After everyone gathers inside and sits down on jute mats, the girls are pushed into the centre of the room to sing ‘Vande Mataram’. I can hear the scraping of spoons against vessels from outside the building, where caterers are making large vessels of biryani. Teacher makes a speech where she thanks me for my generous contribution for completing the new wing. She speaks for a long time because she has prevailed. If others will not praise her, she will praise herself. Everyone praises her, though, even her husband, who had once seemed ferocious but now walks respectfully two paces behind her.
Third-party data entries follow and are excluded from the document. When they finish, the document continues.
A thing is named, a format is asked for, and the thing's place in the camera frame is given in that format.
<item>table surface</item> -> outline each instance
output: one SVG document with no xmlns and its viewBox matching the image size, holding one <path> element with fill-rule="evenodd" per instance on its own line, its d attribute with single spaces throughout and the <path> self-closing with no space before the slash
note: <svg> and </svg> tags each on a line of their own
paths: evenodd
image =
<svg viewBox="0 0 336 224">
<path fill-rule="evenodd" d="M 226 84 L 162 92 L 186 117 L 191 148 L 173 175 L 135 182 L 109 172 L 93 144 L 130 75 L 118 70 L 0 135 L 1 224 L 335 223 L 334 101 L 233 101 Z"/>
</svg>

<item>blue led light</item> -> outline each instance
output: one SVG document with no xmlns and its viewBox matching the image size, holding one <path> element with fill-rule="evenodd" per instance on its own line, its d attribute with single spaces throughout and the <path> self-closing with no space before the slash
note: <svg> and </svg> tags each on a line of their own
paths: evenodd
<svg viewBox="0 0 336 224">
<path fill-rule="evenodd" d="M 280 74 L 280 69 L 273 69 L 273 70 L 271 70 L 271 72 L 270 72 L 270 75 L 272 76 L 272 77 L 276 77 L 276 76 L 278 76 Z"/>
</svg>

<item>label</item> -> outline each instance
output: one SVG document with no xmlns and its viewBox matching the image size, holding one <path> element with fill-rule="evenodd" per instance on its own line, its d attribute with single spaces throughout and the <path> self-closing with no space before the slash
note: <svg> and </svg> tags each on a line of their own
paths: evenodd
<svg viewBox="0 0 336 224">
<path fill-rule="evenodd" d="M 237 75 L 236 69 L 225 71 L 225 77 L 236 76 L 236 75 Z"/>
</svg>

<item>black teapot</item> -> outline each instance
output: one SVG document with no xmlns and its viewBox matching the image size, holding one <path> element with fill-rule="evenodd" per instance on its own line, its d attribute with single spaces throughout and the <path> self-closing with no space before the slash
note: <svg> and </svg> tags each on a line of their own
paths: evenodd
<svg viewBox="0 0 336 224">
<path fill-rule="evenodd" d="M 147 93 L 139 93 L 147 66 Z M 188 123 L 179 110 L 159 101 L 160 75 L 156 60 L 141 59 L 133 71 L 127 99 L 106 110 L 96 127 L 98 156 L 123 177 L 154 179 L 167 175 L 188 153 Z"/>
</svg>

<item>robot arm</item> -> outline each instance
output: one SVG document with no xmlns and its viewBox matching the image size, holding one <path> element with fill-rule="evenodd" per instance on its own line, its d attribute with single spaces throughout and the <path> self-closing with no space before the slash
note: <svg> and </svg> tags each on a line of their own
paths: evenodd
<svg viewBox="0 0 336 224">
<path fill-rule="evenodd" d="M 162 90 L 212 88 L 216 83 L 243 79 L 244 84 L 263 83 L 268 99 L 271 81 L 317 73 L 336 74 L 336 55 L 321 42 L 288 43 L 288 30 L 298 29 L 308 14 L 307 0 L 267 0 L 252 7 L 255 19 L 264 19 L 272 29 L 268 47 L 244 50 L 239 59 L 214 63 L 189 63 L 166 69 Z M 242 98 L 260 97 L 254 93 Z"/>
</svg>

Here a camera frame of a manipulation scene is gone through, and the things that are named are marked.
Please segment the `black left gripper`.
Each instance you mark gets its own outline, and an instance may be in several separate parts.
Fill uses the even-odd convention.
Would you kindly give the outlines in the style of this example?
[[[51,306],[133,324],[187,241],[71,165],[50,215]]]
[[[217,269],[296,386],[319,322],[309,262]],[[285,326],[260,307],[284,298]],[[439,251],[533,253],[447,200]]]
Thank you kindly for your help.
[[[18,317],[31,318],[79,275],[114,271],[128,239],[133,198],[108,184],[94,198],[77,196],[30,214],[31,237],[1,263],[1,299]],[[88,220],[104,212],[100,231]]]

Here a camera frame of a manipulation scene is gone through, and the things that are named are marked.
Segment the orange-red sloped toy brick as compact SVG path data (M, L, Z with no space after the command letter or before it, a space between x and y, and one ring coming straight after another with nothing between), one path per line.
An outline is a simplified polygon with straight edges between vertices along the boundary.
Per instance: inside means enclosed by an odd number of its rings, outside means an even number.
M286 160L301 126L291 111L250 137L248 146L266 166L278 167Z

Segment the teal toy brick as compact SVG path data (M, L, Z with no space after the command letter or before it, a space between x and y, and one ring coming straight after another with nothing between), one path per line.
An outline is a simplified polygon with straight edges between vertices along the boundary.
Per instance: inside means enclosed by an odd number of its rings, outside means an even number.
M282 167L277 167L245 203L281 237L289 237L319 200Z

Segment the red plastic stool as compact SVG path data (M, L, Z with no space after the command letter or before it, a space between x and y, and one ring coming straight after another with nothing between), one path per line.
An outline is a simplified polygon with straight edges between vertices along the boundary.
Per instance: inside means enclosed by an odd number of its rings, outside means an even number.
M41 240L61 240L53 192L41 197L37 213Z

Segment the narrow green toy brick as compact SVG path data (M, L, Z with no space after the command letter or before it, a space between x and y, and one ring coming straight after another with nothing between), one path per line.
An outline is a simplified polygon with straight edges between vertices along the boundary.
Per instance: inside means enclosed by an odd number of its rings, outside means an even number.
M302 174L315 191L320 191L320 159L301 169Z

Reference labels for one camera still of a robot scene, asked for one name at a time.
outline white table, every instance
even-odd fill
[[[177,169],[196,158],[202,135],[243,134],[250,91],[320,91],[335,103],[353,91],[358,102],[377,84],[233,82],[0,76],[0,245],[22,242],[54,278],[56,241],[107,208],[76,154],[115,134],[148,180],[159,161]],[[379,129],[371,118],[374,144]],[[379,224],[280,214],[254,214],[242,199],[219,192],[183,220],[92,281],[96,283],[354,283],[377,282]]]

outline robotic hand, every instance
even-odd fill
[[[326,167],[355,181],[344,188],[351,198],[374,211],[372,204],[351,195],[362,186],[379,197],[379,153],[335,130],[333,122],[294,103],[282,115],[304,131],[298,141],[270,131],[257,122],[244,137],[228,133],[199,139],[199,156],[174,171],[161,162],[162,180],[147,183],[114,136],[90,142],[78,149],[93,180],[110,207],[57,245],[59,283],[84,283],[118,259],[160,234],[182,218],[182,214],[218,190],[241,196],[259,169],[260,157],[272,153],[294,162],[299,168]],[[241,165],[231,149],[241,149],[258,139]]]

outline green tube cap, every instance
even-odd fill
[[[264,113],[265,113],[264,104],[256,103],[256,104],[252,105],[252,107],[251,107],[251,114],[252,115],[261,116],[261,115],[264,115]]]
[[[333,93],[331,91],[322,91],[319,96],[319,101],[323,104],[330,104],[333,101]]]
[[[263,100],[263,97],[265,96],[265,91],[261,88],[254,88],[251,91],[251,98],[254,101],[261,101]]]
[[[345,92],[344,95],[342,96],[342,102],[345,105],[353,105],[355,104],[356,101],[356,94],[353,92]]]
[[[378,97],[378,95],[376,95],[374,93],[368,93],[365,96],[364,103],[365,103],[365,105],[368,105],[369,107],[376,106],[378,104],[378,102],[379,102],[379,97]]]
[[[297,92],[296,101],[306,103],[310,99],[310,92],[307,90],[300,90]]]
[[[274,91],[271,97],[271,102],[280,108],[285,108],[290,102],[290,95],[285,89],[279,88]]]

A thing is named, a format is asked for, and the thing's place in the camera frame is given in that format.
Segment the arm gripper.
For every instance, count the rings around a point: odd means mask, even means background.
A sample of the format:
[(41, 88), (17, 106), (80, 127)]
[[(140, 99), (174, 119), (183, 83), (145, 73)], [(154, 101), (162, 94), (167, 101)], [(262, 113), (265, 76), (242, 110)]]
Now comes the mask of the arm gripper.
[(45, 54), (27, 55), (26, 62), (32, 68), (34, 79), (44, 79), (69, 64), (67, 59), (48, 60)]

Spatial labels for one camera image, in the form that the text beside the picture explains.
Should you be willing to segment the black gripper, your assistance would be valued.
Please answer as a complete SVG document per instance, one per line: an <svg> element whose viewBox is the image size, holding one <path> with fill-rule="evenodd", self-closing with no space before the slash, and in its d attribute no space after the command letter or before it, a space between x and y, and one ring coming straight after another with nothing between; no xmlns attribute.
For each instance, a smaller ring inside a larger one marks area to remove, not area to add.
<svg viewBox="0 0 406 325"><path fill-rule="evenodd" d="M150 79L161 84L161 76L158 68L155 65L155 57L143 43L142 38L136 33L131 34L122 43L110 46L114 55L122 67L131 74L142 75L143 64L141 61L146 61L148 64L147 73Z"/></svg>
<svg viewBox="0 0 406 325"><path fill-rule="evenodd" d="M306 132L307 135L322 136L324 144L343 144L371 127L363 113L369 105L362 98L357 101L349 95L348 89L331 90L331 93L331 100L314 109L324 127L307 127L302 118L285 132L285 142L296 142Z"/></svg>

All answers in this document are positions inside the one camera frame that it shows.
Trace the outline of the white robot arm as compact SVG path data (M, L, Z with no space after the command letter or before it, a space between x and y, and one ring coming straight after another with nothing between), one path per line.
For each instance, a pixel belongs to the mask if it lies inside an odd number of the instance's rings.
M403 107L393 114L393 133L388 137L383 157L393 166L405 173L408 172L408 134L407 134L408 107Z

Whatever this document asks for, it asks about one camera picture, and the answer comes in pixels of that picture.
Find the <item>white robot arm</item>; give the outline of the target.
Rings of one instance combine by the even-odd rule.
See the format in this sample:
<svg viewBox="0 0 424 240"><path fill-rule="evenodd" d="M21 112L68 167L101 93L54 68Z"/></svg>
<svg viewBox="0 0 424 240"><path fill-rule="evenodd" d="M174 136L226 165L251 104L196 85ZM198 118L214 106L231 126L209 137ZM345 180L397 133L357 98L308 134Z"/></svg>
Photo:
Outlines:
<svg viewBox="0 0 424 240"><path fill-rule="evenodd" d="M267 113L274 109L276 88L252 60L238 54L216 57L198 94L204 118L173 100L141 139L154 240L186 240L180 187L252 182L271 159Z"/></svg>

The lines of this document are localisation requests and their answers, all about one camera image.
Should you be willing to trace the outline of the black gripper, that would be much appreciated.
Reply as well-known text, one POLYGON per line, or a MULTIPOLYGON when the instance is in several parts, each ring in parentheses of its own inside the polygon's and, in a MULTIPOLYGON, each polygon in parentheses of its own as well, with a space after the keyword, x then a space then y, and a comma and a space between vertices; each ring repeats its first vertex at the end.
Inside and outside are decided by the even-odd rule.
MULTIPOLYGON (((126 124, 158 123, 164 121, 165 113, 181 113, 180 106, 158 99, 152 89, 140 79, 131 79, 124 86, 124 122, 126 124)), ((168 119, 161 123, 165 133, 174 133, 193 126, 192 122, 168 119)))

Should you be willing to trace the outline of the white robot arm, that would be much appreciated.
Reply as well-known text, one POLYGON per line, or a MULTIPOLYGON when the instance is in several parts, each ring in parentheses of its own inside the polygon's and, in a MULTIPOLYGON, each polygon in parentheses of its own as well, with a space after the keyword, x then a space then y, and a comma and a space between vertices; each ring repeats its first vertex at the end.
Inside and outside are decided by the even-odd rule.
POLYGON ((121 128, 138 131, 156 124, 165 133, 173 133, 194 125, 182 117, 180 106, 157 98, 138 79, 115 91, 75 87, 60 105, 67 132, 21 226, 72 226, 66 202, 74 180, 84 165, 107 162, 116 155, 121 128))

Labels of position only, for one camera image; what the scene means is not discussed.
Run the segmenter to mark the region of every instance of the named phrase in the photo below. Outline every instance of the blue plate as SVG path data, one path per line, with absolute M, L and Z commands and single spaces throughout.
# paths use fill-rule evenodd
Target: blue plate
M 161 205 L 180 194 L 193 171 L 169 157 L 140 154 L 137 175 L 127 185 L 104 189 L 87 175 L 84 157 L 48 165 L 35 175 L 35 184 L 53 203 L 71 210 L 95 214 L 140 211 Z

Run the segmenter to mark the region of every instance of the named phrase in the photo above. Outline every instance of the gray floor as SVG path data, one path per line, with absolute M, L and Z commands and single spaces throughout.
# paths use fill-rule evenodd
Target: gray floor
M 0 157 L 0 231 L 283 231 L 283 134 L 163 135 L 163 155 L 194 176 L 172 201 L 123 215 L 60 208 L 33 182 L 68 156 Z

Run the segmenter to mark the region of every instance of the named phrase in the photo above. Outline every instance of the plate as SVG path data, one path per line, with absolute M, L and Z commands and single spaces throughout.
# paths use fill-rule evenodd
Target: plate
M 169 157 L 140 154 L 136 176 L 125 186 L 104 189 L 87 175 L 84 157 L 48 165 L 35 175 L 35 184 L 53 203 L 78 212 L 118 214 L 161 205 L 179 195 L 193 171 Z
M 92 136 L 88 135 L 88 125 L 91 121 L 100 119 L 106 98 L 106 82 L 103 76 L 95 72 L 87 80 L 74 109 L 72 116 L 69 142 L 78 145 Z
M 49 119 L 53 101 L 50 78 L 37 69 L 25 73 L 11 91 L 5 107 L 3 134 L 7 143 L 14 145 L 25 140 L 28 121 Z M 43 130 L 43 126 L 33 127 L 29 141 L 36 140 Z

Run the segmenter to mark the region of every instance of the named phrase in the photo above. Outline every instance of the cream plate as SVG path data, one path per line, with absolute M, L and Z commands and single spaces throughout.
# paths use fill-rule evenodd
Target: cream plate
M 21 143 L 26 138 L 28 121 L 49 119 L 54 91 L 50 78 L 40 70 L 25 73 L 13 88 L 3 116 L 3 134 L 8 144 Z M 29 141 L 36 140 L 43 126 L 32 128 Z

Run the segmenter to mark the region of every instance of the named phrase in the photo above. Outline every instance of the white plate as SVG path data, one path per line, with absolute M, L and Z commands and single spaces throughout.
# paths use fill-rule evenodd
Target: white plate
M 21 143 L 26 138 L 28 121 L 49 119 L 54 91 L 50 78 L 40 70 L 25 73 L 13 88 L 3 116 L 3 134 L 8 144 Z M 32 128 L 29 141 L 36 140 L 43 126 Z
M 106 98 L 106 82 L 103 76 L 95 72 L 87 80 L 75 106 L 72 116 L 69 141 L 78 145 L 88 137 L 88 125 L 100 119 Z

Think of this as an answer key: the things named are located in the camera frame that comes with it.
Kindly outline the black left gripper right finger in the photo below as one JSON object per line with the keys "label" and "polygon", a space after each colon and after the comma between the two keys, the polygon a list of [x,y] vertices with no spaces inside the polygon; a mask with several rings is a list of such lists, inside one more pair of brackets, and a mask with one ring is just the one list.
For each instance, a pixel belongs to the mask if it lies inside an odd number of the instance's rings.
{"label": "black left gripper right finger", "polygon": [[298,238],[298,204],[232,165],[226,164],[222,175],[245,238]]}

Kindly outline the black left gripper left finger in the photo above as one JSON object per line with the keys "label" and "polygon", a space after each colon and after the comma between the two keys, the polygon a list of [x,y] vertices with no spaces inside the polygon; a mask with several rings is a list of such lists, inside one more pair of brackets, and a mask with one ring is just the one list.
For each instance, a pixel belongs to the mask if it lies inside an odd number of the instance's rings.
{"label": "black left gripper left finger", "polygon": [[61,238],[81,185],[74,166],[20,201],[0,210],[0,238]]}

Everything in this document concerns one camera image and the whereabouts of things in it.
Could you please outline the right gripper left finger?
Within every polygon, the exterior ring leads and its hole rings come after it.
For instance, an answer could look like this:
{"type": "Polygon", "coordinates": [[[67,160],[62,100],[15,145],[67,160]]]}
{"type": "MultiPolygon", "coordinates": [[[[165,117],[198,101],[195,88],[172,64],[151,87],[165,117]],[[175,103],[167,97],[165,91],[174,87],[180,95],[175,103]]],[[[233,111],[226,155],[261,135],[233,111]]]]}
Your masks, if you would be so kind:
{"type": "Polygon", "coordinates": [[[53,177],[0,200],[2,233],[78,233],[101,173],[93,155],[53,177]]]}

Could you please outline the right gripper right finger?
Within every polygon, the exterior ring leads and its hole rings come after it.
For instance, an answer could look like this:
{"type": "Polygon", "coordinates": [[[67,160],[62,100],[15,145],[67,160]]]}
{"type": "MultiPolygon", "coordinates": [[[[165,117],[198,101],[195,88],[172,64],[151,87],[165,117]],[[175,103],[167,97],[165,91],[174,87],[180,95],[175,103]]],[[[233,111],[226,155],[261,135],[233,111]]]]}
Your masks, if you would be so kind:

Later, in her office in the old building, after everyone has left, she cries. She tells me one of the girls had been having breathing problems. Valli. Did I remember her? Not really. She kept putting her fingers down her throat and nobody could understand what was wrong with her. She couldn’t say what was bothering her. They took her to a government hospital and kept her there overnight. Teacher called the parents to inform them. They were separated, she told me. Brahmin couple, she added. The husband lived downstairs and the wife lived upstairs. They couldn’t afford two separate houses. ‘They said they couldn’t pay for the hospital so we brought her back here, but she was still uncomfortable. She kept putting her fingers down her throat. I feel so bad that we can’t know what they’re thinking. After two days she expired.’